Immunotherapy: A bright future for cancer treatment
MANILA, Philippines — In the past, the diagnosis of late-stage cancer for a patient invariably meant long periods of chemotherapy — a treatment that is just a little less deadly than the disease itself.
Recently, however, a new mode of therapy promises a better option with little side effects and much improved prospects for complete recovery and extension of life.
The treatment is called targeted immunotherapy, and drugs in this category have been successfully used in the United States since 2014 for the treatment of various advanced cancers.
The promise of immunotherapy is now a reality for Filipinos with the recent approval by the Philippine Food and Drug Administration (FDA) of a landmark drug called pembrolizumab as first-line treatment for non-small cell lung cancer (NSCLC), a specific type of lung malignancy.
Oncology expert Prof. Byoung-Chul Cho, MD from the Yonsei University College of Medicine in South Korea was recently in Manila to explain the efficacy and unparalleled benefits of pembrolizumab to medical specialists invited to a symposium organized by MSD in the Philippines, the distributor of the drug.
As we all learned in school, the immune system keeps us well by identifying and destroying cells inside our body that can cause sickness. One of the main ways the immune system does this is with T cells.
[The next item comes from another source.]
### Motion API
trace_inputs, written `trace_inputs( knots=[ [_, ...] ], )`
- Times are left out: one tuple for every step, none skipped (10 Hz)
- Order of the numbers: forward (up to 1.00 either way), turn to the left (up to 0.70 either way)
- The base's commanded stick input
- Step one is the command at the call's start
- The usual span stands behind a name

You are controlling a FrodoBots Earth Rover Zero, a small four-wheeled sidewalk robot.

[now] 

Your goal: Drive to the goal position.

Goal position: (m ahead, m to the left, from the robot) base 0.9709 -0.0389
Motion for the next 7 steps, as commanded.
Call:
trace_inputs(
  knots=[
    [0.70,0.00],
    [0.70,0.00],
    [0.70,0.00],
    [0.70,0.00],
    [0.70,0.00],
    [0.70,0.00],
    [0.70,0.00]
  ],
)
T cells are like security guards of the body. They hunt down and destroy harmful bacteria, viruses, and other enemies of the body. On the other hand, cancer cells are normal body cells that have mutated — they are like friends that have become enemies. Because cancer cells no longer look like normal cells, T cells are supposed to find and destroy them. And yet, there are times when T cells do not do this. “Cancer cells are very good at making themselves look like a friend by expressing PD-L1,” explains Dr. Cho.
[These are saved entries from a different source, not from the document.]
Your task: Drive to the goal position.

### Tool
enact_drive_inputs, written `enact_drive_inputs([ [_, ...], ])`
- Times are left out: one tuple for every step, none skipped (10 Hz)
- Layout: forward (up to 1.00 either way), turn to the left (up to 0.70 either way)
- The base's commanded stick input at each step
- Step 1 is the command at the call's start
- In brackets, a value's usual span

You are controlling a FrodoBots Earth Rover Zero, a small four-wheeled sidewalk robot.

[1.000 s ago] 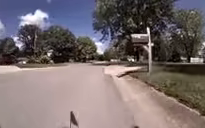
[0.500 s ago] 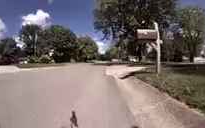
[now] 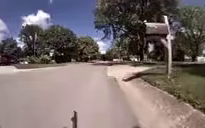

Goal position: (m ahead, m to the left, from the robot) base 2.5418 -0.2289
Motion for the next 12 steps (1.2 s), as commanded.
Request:
enact_drive_inputs([
  [0.85, 0.00],
  [0.85, 0.00],
  [0.85, 0.00],
  [0.85, 0.00],
  [0.85, 0.00],
  [0.85, 0.00],
  [0.85, 0.00],
  [0.85, 0.00],
  [0.85, 0.00],
  [0.85, 0.00],
  [0.85, 0.00],
  [0.85, 0.00],
])
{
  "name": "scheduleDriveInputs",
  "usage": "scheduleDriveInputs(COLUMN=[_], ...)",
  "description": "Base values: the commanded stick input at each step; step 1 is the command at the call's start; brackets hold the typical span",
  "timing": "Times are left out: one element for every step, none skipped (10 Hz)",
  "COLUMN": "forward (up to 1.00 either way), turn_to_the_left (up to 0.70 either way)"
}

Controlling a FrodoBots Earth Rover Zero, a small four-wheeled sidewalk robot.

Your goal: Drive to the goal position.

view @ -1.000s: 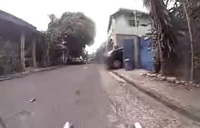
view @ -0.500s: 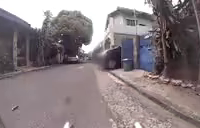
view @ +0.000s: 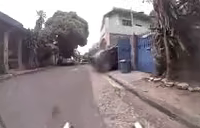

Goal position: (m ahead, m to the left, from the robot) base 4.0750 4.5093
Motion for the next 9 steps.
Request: scheduleDriveInputs(forward=[0.05, 0.05, 0.05, 0.05, 0.05, 0.05, 0.05, 0.05, 0.05], turn_to_the_left=[-0.16, 0.00, 0.00, 0.00, 0.00, 0.00, 0.00, 0.00, 0.00])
PD-L1 is a protein that cancer cells express when they meet T cells. Some T cells have a “weak spot” called the PD1 surface receptor. When a cancer cell expressing PD-L1 meets a T cell with a PD1 receptor, the cancer cell uses its PD-L1 to attach to the T cell using the PD1 pathway. Once the cancer cell is attached to the T cell, the latter is no longer able to identify the cancer cell as an enemy. And so the cancer is able to safely multiply and spread.
Targeted immunotherapy such as pembrolizumab “takes the brakes off” of T cells in battling cancer cells, in the words of Dr. Cho. By blocking the interaction between PD-L1 from the cancer cell and PD1 in the T cell, the cancer cell—now unable to attach to the T cell—can no longer hide its true evil identity.
As a targeted immunotherapy drug, pembrolizumab boosts and maximizes one of the most important functions of the immune system — memory. “Once the immune system is able to recognize a tumor cell, the T cell transforms into a memory T cell, and it acts against the tumor cell forever,” reveals Dr. Cho.
The result is nothing less than a breakthrough in the field of cancer treatment. “When we used chemotherapy, the duration of response in cancer patients was usually less than five months. With targeted chemotherapy, it was less than a year. But for targeted immunotherapy, we have seen studies where 30 percent of the patients showed response durations of more than two years,” emphasized Dr. Cho.
Dr. Cho has personally witnessed the efficacy of targeted immunotherapy in his own clinical practice: “I had a patient, around 50 years old, male, and a smoker. He participated in the clinical study of pembrolizumab, so he received treatment for two years. Based on the study protocol, we stopped giving him the drug after two years. But several months later, he was still very well, without any tumor relapse.”
Dr. Cho noted that had this been a targeted chemotherapy regimen, they would have expected to see tumor relapse within two to three months. “That is the glory of targeted immunotherapy. We are learning to utilize the memory function of the immune system,” he enthused.
“In some advanced-stage NSCLC, the only therapeutic option that gives the patient long-term survival is targeted immunotherapy,” asserts Dr. Cho.
One important factor in assessing whether an NSCLC patient will be responsive to pembrolizumab is the patient’s level of PD-L1 expression.
Other cancers, such as advanced melanoma, have been shown to be responsive to the drug regardless of PD-L1 expression. But in the case of NSCLC, researchers have found that the best response is seen among patients with more than 50 percent of tumor cells expressing PD-L1. This is around one-third of patients.
“We still need to do more studies to understand why PD-L1 is important for some cancers but not for others,” remarks Dr. Cho.
When a patient with NSCLC meets the criteria for targeted immunotherapy treatment, Dr. Cho has no hesitations recommending it. “The serious adverse effects of targeted immunotherapy are just one-third to one-fourth that of chemotherapy,” he points out.
He notes that previous studies of melanoma treated with chemotherapy showed patients living for only six to eight months. But among melanoma patients treated with targeted immunotherapy, 20 to 30 percent of them lived for more than 10 years.
If the same results are eventually seen in clinical studies with NSCLC, “it would be a dream come true,” Dr. Cho concludes.